Bycie pierwszym Polakiem, który gdzieś dotarł nie jest jednak czymś szczególnie wielkim.
Bo to nie jest artykuł o Vilcabambie tylko o Dzikowskiej. Wszelkie informacje na temat kontrowersji kto kiedy gdzie i dlaczego "odkrył" są podane w [[Vilcabamba]] w sposób, w który nie ujmuje nikomu żadnych udziałów. Skoro zostało "udowodnione" źródłami, że nie odkryli to automatycznie zmieniamy tekst artykułu i po sprawie. Nie odkryli to nie odkryli. O co chodzi?
Dla Halika i Dzikowskiej "odkrycie" Vilcabamby było ich jednym z najważniejszych dokonań, którym chlubili się przez dziesięciolecia, dlatego wypada to dokładniej i w sposób uźródłowiony opisać, bez ukrywania kontrowersji na ten temat.
Kontrowersje nie są ukrywane - są podane w Vilcabambie (polecam lekturę).
W końcu jeśli pisze się o odkrywcy i podróżniku to te odkrycia i podróże to najważniejsza część tego artykułu.
Głównym "zawodem" Dzikowskiej nie jest bycie podróżnikiem, ale raczej fotografia, pisarstwo i historia sztuki. Z punku widzenia jej życiorysu to był akurat mniej ważny epizod. Dlatego też proszę o spojrzenie na art szerszym okiem.
Trochę linków na ten temat (które w arcie już były, ale zostały usunięte): http://www.adventurespecialists.org/cotareport.html http://library.thinkquest.org/4034/nominations2.html http://www.genesavoy.org/ http://www.blissnet.com/~sixpacmanco/author.htm
A fe. W arcie podałeś tylko jeden link i się tego niestety nie możesz wyprzeć:
http://pl.wikipedia.org/w/index.php?title=El%C5%BCbieta_Dzikowska&diff=4...
Autor w tym źródle nawet nie wspomina o wyprawie Halika, która dostarczyła pierwszy DOWÓD na lokalizację Vilcabamby. Coś słabo poinformowany chyba ten Vince Lee (czyli źródło niezbyt wiarygodne)... A przecież podobno, cytuję: "...czyniąc przygotowania do wyprawy, powinni się na te informacje natknąć - a już na pewno powinni się z nimi zapoznać tworząc relacje z tej wyprawy. Tak przynajmniej czyni każdy uczciwy odkrywca."
Resztę linków podałeś dopiero tutaj, czyli PO głosowaniu, więc się niestety NIE LICZY, bo ja nie o tym, czy tam coś trzeba napisać czy nie, tylko o tym że na podstawie głosowania art powinien dostać medal czy nie. Było miesiac czasu na zgłaszanie POWAŻNYCH zarzutów, a skoro się takie nie pojawiły, to powinny być tego pewne konsekwencje. Od tego jest regulamin.
Z artu są w tym stylu dyskretnie pousuwane wszelkie choćby minimalnie kontrowersyjne sprawy, co podnosili w dyskusji też inni.
Konkrety proszę. Jeśli pojawia się prawdziwy zarzut, to należy się chyba do niego ustosunkować i odpowiednio poprawić/zmienić tekst. Przecież chodzi chyba o to, żeby medalowy art był "na medal" tzn. żeby nie było w nim nawet minimalnych kontrowersji?! Nie rozumiem takiego toku myślenia.
Wiele osób nie powtarzało swoich uwag, które się odnosiły do obu artów jednocześnie, tzn. do artu o Haliku i artu o Dzikowskiej, zwłaszcza, że już wcześniej było to wszystko podnoszone przy poprzednim głosowaniu.

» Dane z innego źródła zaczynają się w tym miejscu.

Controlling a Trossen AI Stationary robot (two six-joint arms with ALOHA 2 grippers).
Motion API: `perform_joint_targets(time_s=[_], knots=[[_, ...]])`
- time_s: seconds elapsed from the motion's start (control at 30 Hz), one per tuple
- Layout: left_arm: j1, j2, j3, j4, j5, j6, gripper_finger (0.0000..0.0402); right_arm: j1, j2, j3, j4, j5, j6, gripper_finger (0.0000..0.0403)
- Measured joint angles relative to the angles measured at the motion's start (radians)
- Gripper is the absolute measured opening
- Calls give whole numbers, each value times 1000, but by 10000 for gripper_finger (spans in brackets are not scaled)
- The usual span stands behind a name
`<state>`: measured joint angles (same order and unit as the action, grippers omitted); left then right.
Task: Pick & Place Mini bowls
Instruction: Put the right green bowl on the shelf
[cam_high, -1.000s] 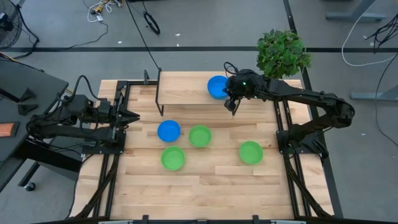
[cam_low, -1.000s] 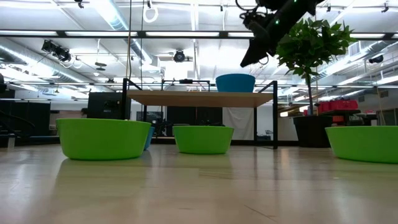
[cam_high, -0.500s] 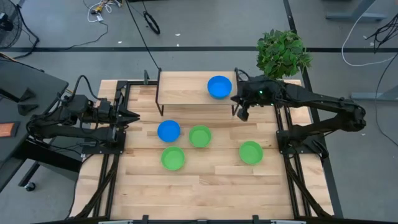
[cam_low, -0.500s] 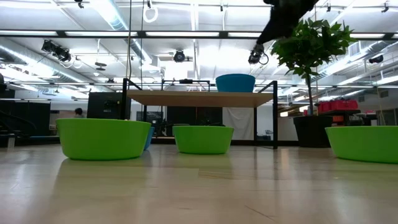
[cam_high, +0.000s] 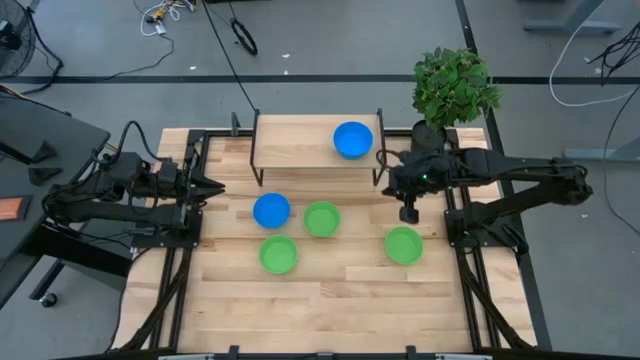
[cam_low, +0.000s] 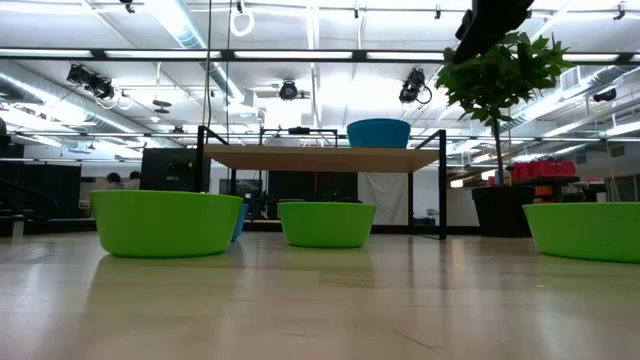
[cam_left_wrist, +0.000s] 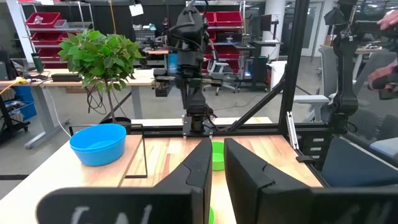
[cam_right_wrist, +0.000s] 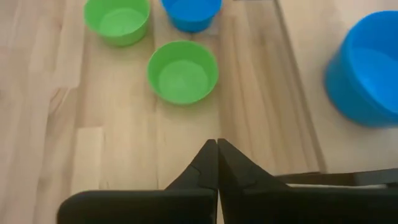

No właśnie sęk w tym, że NIE głosujemy na obydwoma artami tylko nad każdym z osobna i wklejanie skopiowanych sprzeciwów w obyda arty zakrawa na zwykłe czepianie się, które zdaje się przewijać cały czas, jak np. wklejanie do TEKSTU artykuły informacji typu "potrzebne jest solidniejsze, weryfikowalne źródło". Tym bardziej, że ten sam zarzut pojawia się dwukrotnie w głosowaniu Halika podczas gdy artykuł nie mówił o niczym takim (został zmieniony ZANIM pojawiło się głosowanie). Ja przepraszam, ale świadczy to wybitnie o głosowaniu "na pamięć". Ja rozumiem, że można kogoś nie lubić osobiście (dotarły do mnie informacje, że ktoś nie lubi Dzikowskiej, bo wolał książki z Pierret), ale bez przesady.... O zdrowy rozsądek proszę.